(Recorded information begins)

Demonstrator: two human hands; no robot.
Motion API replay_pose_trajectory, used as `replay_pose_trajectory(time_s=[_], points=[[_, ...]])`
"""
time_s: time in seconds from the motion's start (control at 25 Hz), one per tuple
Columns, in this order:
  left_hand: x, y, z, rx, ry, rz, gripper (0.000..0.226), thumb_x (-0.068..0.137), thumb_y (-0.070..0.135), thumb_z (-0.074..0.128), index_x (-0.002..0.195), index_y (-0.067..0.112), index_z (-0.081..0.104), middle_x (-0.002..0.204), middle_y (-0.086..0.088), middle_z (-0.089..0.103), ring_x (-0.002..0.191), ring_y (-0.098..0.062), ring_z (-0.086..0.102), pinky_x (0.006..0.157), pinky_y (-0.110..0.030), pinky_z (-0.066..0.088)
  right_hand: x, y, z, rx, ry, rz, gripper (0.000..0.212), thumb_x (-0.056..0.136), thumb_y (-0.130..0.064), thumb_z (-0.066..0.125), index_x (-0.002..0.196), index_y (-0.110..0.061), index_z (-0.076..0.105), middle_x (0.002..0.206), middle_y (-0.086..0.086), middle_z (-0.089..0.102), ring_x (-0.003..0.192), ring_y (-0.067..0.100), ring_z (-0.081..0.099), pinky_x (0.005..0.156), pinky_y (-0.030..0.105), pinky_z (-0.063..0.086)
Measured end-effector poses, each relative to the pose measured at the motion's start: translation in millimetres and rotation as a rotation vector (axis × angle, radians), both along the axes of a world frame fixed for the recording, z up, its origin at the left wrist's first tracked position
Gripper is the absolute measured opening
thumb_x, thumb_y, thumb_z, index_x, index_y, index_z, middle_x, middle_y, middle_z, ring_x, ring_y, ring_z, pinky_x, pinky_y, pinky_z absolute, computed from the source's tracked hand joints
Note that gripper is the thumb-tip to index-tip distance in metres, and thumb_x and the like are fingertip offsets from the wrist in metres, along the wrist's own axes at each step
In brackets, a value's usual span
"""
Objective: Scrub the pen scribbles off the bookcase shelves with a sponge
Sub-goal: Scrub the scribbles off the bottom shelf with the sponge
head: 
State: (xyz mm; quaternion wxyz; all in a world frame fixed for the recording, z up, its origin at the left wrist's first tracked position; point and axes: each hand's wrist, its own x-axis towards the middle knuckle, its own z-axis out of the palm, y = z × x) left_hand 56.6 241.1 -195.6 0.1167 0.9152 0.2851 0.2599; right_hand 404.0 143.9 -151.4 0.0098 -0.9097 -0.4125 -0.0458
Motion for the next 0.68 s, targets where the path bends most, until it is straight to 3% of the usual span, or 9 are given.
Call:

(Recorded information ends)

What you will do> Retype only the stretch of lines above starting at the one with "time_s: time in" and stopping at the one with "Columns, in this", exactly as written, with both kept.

Result of this exercise>
time_s: time in seconds from the motion's start (control at 25 Hz), one per tuple
Columns, in this order:

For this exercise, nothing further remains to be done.